For esophageal and gastroesophageal cancers, PET/CT is indicated for staging/ restaging if radical treatment is suitable, including for patients who have received neoadjuvant treatment. PET/CT is also indicated for evaluating suspected recurrence when other imaging is negative or equivocal. Further proposed indications include PET/CT in response assessment and radiotherapy planning.
For colorectal cancers, imaging with PET/CT is indicated for the staging of patients with synchronous metastases at presentation, for example, pulmonary and liver lesions. Further indications include restaging patients with recurrence, assessing treatment response, detecting recurrence with rising tumor markers, and/or clinical suspicion of recurrence with normal or equivocal findings on other imaging. Post-treatment, the evaluation of indeterminate presacral masses can also be done with PET/CT.

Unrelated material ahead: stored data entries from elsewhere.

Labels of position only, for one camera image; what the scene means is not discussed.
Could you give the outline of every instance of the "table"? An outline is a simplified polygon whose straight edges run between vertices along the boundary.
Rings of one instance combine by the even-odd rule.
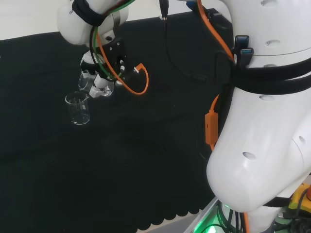
[[[221,16],[220,23],[227,23]],[[83,46],[59,33],[0,41],[0,231],[127,232],[198,213],[214,195],[206,181],[210,149],[204,115],[219,93],[219,47],[192,13],[169,19],[168,63],[159,18],[124,24],[134,64],[149,71],[137,97],[119,89],[91,101],[92,123],[70,123],[65,95],[77,89]],[[221,32],[231,41],[231,32]]]

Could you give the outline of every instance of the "robotic hand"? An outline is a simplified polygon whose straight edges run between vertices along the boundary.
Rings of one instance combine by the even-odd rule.
[[[88,11],[99,15],[124,2],[76,1],[87,3]],[[221,42],[224,50],[234,62],[241,59],[242,49],[252,49],[248,50],[253,55],[249,65],[238,70],[238,75],[244,75],[242,80],[247,82],[252,77],[245,76],[244,72],[258,70],[266,74],[267,77],[261,75],[260,78],[269,80],[266,83],[272,89],[261,92],[253,91],[256,89],[254,84],[249,89],[243,88],[245,85],[241,88],[235,85],[224,128],[208,162],[207,178],[223,203],[225,216],[228,218],[229,208],[248,213],[250,232],[260,233],[270,227],[281,209],[277,204],[268,203],[276,198],[289,199],[311,171],[310,84],[305,82],[308,87],[300,91],[288,91],[292,89],[288,86],[291,82],[282,77],[288,73],[276,72],[280,70],[276,67],[289,70],[293,64],[305,63],[311,58],[311,31],[307,29],[311,22],[311,1],[222,1],[231,14],[234,38],[239,35],[249,38],[246,47],[235,51],[235,55]],[[126,21],[128,9],[124,8],[118,14],[108,15],[99,27],[105,44],[110,43],[108,38],[114,38],[112,30]],[[70,43],[89,45],[92,26],[72,9],[72,1],[60,8],[58,28]],[[95,69],[91,67],[95,63],[90,52],[84,55],[81,65],[89,70]],[[96,75],[96,86],[100,89],[107,87],[106,79],[98,72],[93,74]],[[311,70],[302,74],[299,69],[291,69],[291,78],[295,80],[310,74]],[[285,90],[274,92],[274,80],[284,81]]]
[[[71,0],[58,11],[57,25],[61,35],[71,44],[85,44],[90,47],[90,51],[84,54],[81,60],[82,74],[79,80],[79,89],[88,92],[93,98],[110,96],[115,88],[114,77],[118,77],[117,86],[124,85],[133,94],[140,95],[147,90],[148,81],[145,90],[140,93],[131,90],[123,82],[136,76],[139,69],[145,71],[148,80],[148,73],[143,65],[133,67],[127,59],[123,40],[115,38],[113,30],[128,18],[126,5],[128,3],[124,0],[76,0],[76,2]],[[96,37],[95,30],[98,32],[100,41],[97,40],[93,43],[92,38]],[[107,57],[97,54],[100,51],[99,48],[103,51],[102,47],[104,47]],[[112,73],[116,71],[119,75],[109,74],[106,71],[107,67]],[[126,75],[122,80],[119,78],[121,74]]]

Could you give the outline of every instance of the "scalloped edge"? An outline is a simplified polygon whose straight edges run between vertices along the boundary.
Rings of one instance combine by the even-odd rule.
[[[188,212],[187,215],[185,215],[185,216],[183,216],[183,217],[181,217],[181,216],[179,216],[179,215],[176,215],[176,217],[175,217],[174,219],[172,219],[172,220],[166,220],[166,219],[164,219],[163,222],[162,222],[160,225],[153,225],[153,224],[151,224],[150,227],[149,227],[148,229],[146,229],[146,230],[144,230],[144,231],[138,229],[136,233],[146,233],[146,232],[155,230],[155,229],[157,229],[157,228],[160,228],[160,227],[164,227],[164,226],[166,226],[166,225],[169,225],[169,224],[171,224],[171,223],[173,223],[173,222],[177,222],[177,221],[179,221],[179,220],[188,218],[188,217],[190,217],[190,216],[194,216],[194,215],[191,214],[190,212]]]

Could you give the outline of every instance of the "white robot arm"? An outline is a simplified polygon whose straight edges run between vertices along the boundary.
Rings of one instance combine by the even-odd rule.
[[[122,2],[122,0],[88,0],[90,9],[103,15],[109,9]],[[83,21],[72,9],[73,1],[68,1],[59,8],[57,13],[57,26],[61,35],[71,44],[84,45],[89,42],[89,34],[92,26]],[[100,35],[104,35],[123,24],[128,18],[128,7],[115,14],[107,16],[98,28]]]
[[[311,1],[222,1],[229,8],[234,36],[250,37],[254,55],[248,68],[286,66],[311,58]],[[87,0],[90,9],[101,15],[121,2]],[[88,45],[92,26],[71,5],[69,1],[58,12],[59,31],[72,44]],[[119,14],[118,20],[112,15],[105,19],[100,35],[124,23],[128,9]],[[227,121],[207,166],[207,178],[223,204],[248,213],[251,233],[266,230],[280,211],[264,204],[274,197],[289,198],[311,171],[310,108],[311,89],[288,95],[234,89]]]

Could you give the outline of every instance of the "glass beaker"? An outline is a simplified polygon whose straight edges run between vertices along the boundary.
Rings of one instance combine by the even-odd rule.
[[[89,93],[94,85],[95,78],[96,75],[91,75],[87,70],[82,71],[78,83],[79,90]]]
[[[84,92],[73,92],[66,96],[65,102],[73,124],[84,125],[90,120],[87,104],[88,96]]]

PET/CT is performed in anal cancer to stage selected patients for radical treatment. Further proposed indications include radiotherapy planning and response assessment.
For neuroendocrine tumors, FDG-PET/CT is indicated for the staging/restaging selected poorly differentiated tumors with normal or negative MIBG and octreotide scans. 68Ga-DOTA-NOC PET/CT is indicated in the staging of well-differentiated NETs (grade 1 and 2), detecting unknown primary, and evaluating recurrence.
Contraindications
Imaging with PET/CT requires careful patient preparation. Poor glycaemic control, incomplete fasting, and insulin injection just before the scan can affect the biodistribution of radiotracer as glucose in the blood can compete with FDG on the GLUT-1 transporters, and a high level of insulin can divert a substantial amount of FDG to the skeletal muscles and adipose tissue through insulin-dependent GLUT-4 transporters.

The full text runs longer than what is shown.